Single by Lianne La Havas

from the album Blood
- Released: 21 April 2015
- Genre: Jazz-pop;
- Length: 5:29
- Label: Warner Bros
- Songwriters: Lianne La Havas; Paul Epworth;
- Producer: Paul Epworth

Lianne La Havas singles chronology
| "Age" (2012) | "Unstoppable" (2015) | "What You Don't Do" (2015) |

Music video
- "Unstoppable" on YouTube

= Unstoppable (Lianne La Havas song) =

"Unstoppable" is a song by English singer Lianne La Havas from her second studio album Blood (2015). The song was released as the album's official lead single and made available to stream on 21 April 2015, followed by a digital download release on 1 June 2015. Written by La Havas and Paul Epworth, with the latter handling the song's production, "Unstoppable" is a jazz-pop song that features strings, piano, and a subtle electric guitar, with lyrics that speak about the heights of love.

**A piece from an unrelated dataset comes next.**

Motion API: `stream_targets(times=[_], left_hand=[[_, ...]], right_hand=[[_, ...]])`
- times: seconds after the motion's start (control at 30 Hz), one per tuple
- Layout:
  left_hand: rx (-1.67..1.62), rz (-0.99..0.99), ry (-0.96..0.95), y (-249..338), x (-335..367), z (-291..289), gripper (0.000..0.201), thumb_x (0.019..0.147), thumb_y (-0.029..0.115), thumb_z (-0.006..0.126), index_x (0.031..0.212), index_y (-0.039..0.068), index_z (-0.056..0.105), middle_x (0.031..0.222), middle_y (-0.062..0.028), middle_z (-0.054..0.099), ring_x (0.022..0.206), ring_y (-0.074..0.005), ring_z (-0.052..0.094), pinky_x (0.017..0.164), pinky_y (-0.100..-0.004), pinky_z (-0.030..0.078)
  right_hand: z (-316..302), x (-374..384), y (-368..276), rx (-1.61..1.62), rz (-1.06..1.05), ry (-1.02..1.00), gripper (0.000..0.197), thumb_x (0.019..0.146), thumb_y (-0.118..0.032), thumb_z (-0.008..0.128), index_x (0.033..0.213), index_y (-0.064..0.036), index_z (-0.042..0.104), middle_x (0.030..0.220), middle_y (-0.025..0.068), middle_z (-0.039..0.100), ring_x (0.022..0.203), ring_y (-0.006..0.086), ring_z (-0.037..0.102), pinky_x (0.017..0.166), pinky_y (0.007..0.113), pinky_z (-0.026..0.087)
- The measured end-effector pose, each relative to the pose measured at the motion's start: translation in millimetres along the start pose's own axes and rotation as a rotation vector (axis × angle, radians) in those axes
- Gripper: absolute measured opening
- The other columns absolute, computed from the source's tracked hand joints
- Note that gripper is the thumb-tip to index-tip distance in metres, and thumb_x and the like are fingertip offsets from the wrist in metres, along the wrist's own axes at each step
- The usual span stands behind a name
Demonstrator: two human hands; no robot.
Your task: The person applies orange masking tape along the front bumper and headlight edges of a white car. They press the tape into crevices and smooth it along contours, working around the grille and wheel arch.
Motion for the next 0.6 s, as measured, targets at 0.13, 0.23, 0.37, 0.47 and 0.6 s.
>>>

==Background and composition==
"Unstoppable" was produced by Paul Epworth and built upon an instrumental recording by Ninja Tune-signed trio The Invisible. It was written in order to help La Havas repair a relationship that she had previously ended. "Unstoppable" was released as the album's lead single, and made available to stream on 21 April 2015, followed by a digital download release on 1 June in the United Kingdom.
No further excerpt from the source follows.